I would like to end this book by briefly mentioning a voice that likewise survives from medieval Britain, but that possessed no such reason to be confident of future comprehension. Meir ben Elijah of Norwich was the thirteenth-century author of about twenty-one Hebrew poems. Writing in those difficult days when the persecution of the English Jews was moving towards its crescendo of expulsion, Meir wondered if God might have forgotten his chosen people. His poem "Oyevi bim’eirah tiqqov" ["Put a curse on my enemy"] is filled with despair, a dilating catalogue of hardship and distress.* Meir wrote in the wake of martyrdoms and violent persecutions. Many of his fellow Jews had been lost to conversion, while others had embraced a passionate but fruitless messianism. Every declaration of the dimming of the world, however, is met in Meir's poem by the possibility of daybreak to come: "When I hoped for good, evil arrived, yet I will wait for the light" (5). Indeed, the biblical refrain of the work is the line "You are mighty and full of light, You turn darkness into light." Its seventeen repetitions in the fifty-one line composition have an incantatory quality, washing around the poem's long litany of suffering with a countercurrent of breaking futurity.

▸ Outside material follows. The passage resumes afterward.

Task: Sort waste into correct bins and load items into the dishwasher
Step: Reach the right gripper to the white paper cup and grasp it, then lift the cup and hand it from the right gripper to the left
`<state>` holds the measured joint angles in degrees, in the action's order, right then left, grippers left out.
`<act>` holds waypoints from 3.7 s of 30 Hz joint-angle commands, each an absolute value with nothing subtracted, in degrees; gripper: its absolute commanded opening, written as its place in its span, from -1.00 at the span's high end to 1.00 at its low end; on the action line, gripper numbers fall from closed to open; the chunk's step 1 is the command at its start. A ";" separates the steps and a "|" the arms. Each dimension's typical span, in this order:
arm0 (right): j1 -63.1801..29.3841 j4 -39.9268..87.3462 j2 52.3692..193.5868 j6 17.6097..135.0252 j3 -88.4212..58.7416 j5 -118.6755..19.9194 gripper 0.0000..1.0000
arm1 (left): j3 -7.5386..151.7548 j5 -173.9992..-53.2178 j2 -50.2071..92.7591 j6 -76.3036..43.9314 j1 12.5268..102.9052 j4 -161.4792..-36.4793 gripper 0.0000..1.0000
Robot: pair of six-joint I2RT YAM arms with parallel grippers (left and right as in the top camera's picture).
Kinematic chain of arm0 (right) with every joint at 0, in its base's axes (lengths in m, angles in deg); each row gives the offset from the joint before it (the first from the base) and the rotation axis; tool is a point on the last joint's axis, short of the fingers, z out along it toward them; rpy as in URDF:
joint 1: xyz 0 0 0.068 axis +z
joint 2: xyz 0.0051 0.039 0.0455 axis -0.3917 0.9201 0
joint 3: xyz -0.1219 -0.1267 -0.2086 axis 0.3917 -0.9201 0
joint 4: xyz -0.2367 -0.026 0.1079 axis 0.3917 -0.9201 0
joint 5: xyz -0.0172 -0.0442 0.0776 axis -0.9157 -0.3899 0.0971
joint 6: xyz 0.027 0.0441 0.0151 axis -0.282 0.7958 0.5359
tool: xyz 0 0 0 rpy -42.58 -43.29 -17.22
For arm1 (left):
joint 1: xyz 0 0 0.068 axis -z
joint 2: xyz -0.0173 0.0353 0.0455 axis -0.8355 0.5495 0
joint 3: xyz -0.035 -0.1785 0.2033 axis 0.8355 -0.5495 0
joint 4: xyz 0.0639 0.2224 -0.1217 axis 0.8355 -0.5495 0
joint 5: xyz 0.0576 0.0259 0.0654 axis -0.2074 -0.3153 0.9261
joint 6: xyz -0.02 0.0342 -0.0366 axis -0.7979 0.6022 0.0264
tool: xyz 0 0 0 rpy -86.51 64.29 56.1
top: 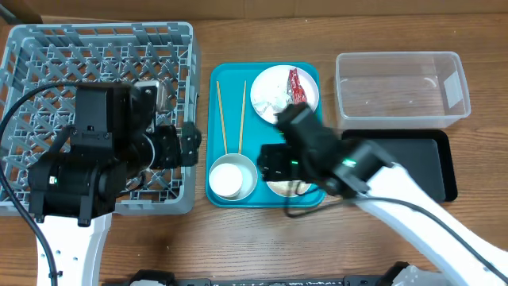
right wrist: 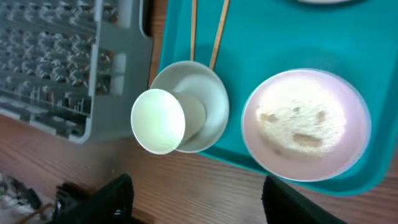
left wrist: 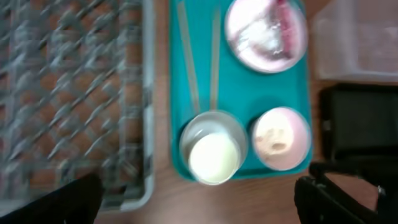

"Oyevi bim’eirah tiqqov" is temporarily rather odd. Its recitation is clearly meant to follow the havdalah, the ceremonial end of the Sabbath, a transition that is typically seen as a movement from light to the gathering darkness that ends the sacred day -- exactly opposite to the movement of this poem in which light pierces gathering gloom. Meir was the poet of a community at the edge of oblivion. He penned lines that have lost their faith in the present, that express confusion about why God should allow his people to be so assailed ("The words of the seer are garbled, for the foe has mocked your children," 7; "Have you forgotten to be gracious, my God?" 19). The poem is also, somehow, a record of impossible hope. Its words belong to an author lost to history. They are composed in a language shortly to be exterminated in Britain. Yet "Oyevi bim’eirah tiqqov" arrives eight hundred years later to declare what it is like to be stuck in a difficult and darkening middle, longing for a radiant end. I let Meir ben Elijah come last in this book because it seems to me that he knew as well as any medieval writer the suffering that humans inflict upon each other in the name of creating community. His is the voice of someone who was almost made to vanish, but who somehow after all this time possesses a voice that still resounds.
* Susan L. Einbinder has produced an excellent edition and translation of the poem, from which I quote: "Meir b. Elijah of Norwich: Persecution and Poetry among Medieval English Jews," Journal of Medieval History 26 (2000) 145-62.